* AIM OF THE EXERCISE
Reproduce each line of the material exactly, minus any picture.

== Segment start ==

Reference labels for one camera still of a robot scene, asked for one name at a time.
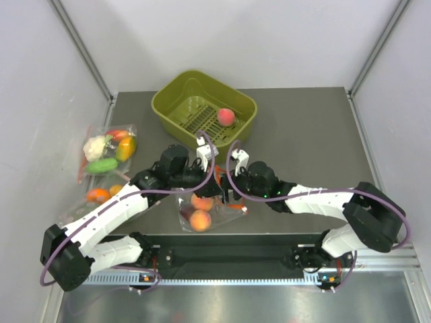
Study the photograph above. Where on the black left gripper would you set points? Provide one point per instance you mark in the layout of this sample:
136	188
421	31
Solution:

== Segment end ==

* RESULT
Reference labels for one camera still of a robot scene, asked for one name at a time.
Study the photograph above. Where on the black left gripper would you set points? Provide one point per instance you mark in the layout of this sample:
136	188
421	31
Solution:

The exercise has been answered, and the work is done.